## REQUIREMENT
Within the data below, copy each line where the string "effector" is found.

## DATASET EXCERPT
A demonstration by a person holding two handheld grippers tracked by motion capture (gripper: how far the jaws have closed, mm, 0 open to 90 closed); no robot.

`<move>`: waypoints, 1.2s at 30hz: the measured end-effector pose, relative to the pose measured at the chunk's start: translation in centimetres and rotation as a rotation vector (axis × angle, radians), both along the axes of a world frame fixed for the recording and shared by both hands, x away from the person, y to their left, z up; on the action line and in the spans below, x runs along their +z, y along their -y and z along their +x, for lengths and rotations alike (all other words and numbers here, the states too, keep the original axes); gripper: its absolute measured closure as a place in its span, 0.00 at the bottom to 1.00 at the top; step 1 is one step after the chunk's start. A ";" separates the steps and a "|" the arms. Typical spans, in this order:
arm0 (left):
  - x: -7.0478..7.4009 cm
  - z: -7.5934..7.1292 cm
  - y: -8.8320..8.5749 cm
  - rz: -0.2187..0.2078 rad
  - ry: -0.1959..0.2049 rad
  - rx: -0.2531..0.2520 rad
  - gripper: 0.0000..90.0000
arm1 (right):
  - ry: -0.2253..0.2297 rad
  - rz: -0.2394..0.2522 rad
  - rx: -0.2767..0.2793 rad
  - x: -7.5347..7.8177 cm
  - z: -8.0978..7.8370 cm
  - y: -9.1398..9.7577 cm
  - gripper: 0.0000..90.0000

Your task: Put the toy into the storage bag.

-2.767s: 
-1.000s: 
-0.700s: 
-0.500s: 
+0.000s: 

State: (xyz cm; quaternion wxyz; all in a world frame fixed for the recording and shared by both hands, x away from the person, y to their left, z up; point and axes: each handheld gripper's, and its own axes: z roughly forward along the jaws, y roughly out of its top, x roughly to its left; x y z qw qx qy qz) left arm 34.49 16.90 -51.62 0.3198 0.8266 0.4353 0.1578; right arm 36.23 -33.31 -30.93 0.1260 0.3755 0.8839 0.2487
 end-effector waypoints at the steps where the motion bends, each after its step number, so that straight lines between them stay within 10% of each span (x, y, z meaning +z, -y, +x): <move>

## OUTPUT
`<move>`: waypoints, 1.2s at 30hz: the measured end-effector pose, relative to the pose measured at the chunk's start: translation in centimetres and rotation as a rotation vector (axis × angle, radians), both along the axes of a world frame fixed for the recording and shared by both hands, x away from the person, y to their left, z up; on the action line and in the spans below, x runs along their +z, y along their -y and z along their +x, for lengths and rotations alike (all other words and numbers here, the states too, keep the original axes); gripper: its absolute measured closure as a place in its span, 0.00 at the bottom to 1.00 at the top; step 1 is one step after the chunk's start. A ";" separates the steps and a "|" the arms. Typical spans, in this order:
 end-effector waypoints at the steps where the motion bends, each after its step number, so that straight lines between them stay within 10% of each span (x, y, z meaning +z, -y, +x): <move>

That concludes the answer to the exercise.